> **Work task**
Your answer should consist of all lines in the listing that hold the word "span".

> **Input data**
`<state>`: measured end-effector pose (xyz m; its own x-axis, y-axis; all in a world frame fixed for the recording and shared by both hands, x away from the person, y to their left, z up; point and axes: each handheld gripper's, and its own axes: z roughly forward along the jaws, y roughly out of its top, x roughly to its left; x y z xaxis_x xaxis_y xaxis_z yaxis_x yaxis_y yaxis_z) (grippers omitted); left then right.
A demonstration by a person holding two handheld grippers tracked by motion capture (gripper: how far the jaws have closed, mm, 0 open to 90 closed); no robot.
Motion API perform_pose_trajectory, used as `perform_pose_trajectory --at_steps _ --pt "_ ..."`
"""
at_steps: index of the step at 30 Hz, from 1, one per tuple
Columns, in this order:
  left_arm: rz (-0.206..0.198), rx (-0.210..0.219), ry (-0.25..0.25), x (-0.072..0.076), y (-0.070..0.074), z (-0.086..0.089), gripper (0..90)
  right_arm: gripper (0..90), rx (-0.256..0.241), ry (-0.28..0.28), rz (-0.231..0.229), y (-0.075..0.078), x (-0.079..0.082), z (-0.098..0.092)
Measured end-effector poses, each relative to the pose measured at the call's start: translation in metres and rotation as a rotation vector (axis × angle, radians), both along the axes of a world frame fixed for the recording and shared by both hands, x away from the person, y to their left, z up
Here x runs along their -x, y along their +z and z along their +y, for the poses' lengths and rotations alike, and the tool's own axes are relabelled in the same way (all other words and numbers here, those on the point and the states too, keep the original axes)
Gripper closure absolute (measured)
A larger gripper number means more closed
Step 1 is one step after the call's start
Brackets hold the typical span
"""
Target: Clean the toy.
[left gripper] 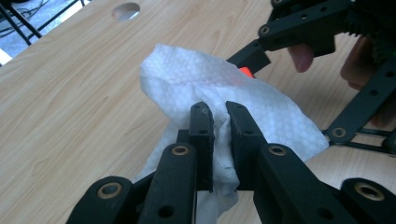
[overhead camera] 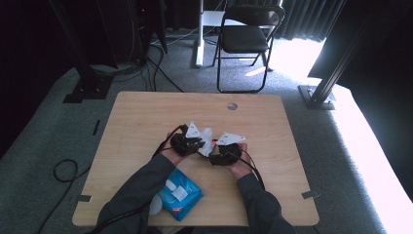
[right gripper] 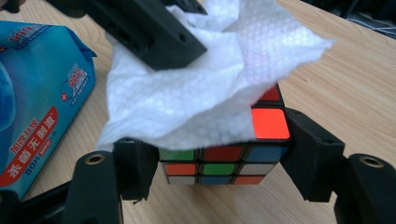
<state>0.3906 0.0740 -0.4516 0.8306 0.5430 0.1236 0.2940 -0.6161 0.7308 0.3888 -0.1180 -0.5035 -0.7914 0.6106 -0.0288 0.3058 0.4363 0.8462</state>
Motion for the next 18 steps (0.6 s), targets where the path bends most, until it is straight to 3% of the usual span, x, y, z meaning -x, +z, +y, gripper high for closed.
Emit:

> **Result below**
Brackets hold the typical span
Motion for the next 18 steps (0.6 s), targets where the path bends most, until it is straight to 3% of the usual span, x, y, z meaning -x, +z, +y, gripper high for closed.

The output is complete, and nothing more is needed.